No entanto, se vamos fazer uma lista das utilidades acidentais que ela pode ter, somos obrigados a elencar lá no alto o entretenimento, o escapismo, o desenho de novas e instigantes paisagens mentais
por meio da palavra.

Em certo sentido, toda boa literatura de qualquer gênero é escapista. Quando lemos de verdade, o volume do mundo lá fora fica mais baixo, temos uma experiência de vida alternativa.

O testemunho imediato dos sentidos, ancorados na força gravitacional do aqui e do agora, não nos basta. A cada punhado de horas temos que dormir e (saibamos disso ou não) sonhar. Mesmo no tempo acordado, damos um jeito de escapar.

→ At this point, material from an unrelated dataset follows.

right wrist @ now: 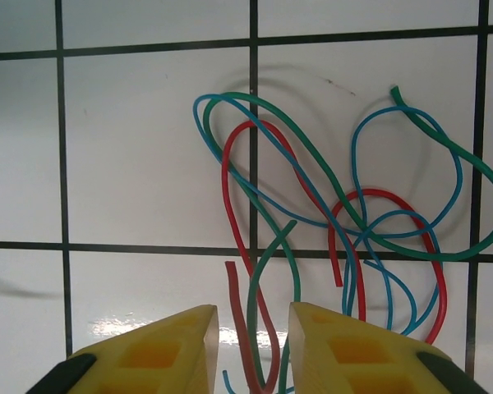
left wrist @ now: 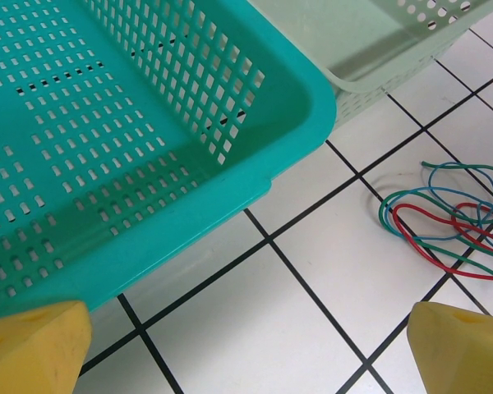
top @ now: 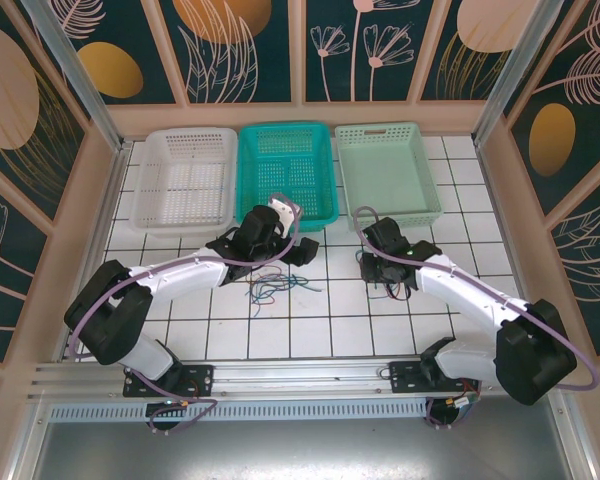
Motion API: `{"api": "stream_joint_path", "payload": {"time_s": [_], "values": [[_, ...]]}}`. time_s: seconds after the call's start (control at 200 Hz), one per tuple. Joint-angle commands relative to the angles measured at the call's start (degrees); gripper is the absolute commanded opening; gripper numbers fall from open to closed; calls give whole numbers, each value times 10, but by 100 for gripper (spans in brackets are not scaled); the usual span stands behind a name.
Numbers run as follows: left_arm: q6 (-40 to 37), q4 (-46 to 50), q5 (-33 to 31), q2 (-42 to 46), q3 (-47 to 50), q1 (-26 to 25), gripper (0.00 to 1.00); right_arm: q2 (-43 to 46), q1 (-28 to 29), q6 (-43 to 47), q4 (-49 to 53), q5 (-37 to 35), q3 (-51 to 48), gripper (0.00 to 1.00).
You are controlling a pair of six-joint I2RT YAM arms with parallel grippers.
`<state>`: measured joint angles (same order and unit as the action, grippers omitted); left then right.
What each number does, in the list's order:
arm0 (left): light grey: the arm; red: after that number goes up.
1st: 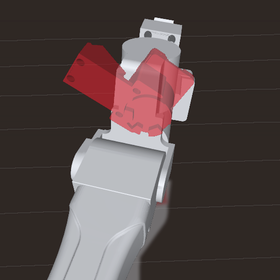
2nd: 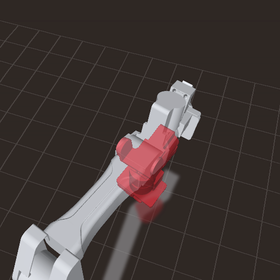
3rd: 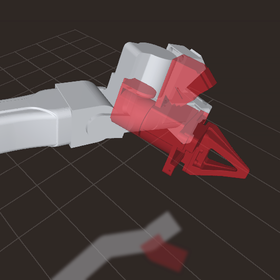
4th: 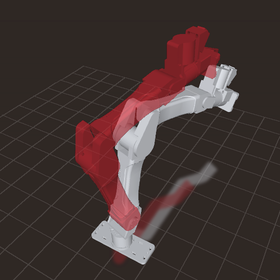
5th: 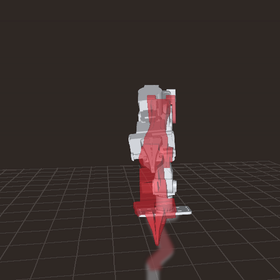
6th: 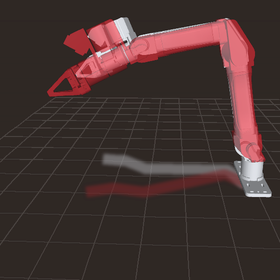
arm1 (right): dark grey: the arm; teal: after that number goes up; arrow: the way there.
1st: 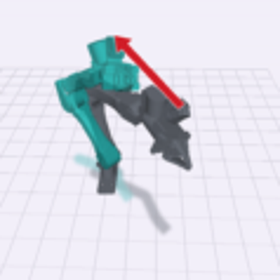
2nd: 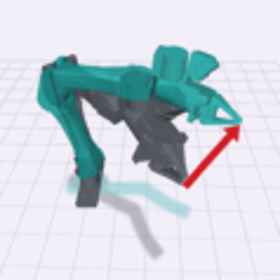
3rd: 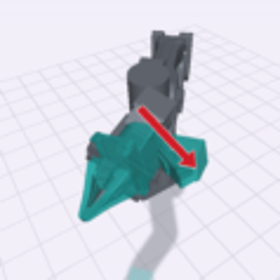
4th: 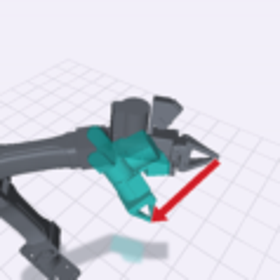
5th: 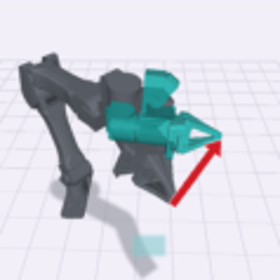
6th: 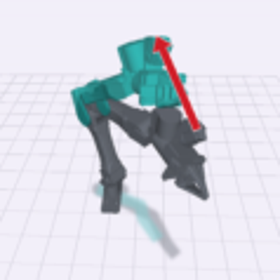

Se isso vale para momentos históricos prósperos e pacíficos, imagine na tempestade em mar aberto que atravessamos hoje. Quando a realidade é intolerável, o escapismo pode ser questão de vida ou morte.

É claro que a literatura não é a única nem mesmo a principal forma de escapismo à nossa disposição. Há o escapismo ocupacional, plasmado em trabalho ou hobby. Há o químico, o audiovisual, o rede-socialista, o gamer, o 4-D.

No entanto, poucos têm menos efeitos colaterais indesejáveis do que a droga potente das palavras impressas.

Descendentes de animais sociais que sobreviveram e evoluíram aprendendo a ler o mundo pelo exemplo de outros da mesma espécie, somos fascinados por histórias.

Quando o bicho pega, quando Bolsonaro é o capitão desvairado, mistura de Ahab e Dick Vigarista, de uma nau de 200 milhões em mar encapelado, nessa hora tanto faz como escapamos. O fundamental é, de vez em quando, escapar.

Se é rumo a Hogwarts, ao caminho de Santiago, aos lençóis perfumados de Gabriela, à tenda em que Aquiles cultiva sua ira casmurra diante de Troia, importa menos.

Todas essas fugas pertencem a uma categoria só: a de um tesouro humano do qual não podemos, hoje menos do que nunca, nem pensar em abrir mão.